RECORD EXCERPTS:
========================================

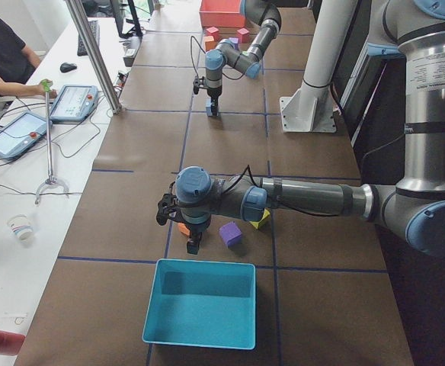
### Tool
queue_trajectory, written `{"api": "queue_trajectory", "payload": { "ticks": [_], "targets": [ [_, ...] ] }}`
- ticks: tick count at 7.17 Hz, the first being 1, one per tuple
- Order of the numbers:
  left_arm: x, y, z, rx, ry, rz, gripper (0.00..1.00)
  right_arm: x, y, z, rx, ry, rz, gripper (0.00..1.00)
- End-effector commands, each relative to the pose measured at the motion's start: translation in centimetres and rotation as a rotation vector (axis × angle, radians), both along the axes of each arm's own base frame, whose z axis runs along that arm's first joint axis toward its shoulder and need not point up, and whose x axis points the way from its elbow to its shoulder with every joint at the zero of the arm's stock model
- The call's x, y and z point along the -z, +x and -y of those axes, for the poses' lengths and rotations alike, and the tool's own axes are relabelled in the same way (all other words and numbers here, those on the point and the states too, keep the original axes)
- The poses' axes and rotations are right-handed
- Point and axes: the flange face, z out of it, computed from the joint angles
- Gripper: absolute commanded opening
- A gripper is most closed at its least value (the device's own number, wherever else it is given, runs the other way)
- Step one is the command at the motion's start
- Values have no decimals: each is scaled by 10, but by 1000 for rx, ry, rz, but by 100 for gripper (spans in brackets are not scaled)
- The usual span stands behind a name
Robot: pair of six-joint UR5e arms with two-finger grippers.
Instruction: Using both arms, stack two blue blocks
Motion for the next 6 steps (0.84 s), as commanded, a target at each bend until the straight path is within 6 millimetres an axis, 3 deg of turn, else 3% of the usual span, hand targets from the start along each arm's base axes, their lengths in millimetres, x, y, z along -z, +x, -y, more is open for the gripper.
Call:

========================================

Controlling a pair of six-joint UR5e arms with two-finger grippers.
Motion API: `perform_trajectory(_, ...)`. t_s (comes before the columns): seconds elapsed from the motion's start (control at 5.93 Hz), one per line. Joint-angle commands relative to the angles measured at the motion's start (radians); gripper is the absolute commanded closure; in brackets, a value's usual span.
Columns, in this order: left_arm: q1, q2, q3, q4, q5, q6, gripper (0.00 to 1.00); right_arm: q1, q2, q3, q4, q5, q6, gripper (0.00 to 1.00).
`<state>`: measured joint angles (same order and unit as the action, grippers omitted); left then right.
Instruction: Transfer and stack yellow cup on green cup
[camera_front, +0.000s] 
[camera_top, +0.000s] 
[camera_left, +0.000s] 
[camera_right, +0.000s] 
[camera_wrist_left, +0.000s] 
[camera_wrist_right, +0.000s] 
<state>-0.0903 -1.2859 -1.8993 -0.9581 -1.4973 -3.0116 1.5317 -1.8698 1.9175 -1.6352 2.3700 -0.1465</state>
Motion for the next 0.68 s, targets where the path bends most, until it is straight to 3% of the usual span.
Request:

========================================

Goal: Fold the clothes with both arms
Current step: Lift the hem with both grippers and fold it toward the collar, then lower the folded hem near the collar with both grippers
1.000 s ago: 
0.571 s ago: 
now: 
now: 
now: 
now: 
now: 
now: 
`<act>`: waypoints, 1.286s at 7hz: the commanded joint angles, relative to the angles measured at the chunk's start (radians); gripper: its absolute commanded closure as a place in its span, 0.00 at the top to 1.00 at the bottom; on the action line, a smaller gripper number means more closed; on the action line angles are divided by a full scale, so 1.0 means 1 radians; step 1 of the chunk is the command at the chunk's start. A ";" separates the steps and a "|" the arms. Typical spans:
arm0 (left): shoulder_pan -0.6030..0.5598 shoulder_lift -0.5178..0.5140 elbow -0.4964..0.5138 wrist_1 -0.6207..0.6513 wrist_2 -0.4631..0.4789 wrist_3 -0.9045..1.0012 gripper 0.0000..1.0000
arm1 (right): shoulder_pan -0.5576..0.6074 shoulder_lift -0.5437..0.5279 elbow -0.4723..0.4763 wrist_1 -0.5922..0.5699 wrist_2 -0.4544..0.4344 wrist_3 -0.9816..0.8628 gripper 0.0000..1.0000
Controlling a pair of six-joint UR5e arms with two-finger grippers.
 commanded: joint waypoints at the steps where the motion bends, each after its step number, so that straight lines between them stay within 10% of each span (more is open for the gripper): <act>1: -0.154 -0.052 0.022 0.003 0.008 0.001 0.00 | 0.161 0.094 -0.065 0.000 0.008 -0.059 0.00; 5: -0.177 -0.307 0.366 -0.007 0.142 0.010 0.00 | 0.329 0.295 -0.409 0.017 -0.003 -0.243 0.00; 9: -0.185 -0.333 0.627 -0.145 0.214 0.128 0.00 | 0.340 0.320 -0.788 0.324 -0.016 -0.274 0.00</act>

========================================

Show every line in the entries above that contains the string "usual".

PROBLEM SOLUTION:
- The usual span stands behind a name
Motion for the next 6 steps (0.84 s), as commanded, a target at each bend until the straight path is within 6 millimetres an axis, 3 deg of turn, else 3% of the usual span, hand targets from the start along each arm's base axes, their lengths in millimetres, x, y, z along -z, +x, -y, more is open for the gripper.
Motion API: `perform_trajectory(_, ...)`. t_s (comes before the columns): seconds elapsed from the motion's start (control at 5.93 Hz), one per line. Joint-angle commands relative to the angles measured at the motion's start (radians); gripper is the absolute commanded closure; in brackets, a value's usual span.
Motion for the next 0.68 s, targets where the path bends most, until it is straight to 3% of the usual span.

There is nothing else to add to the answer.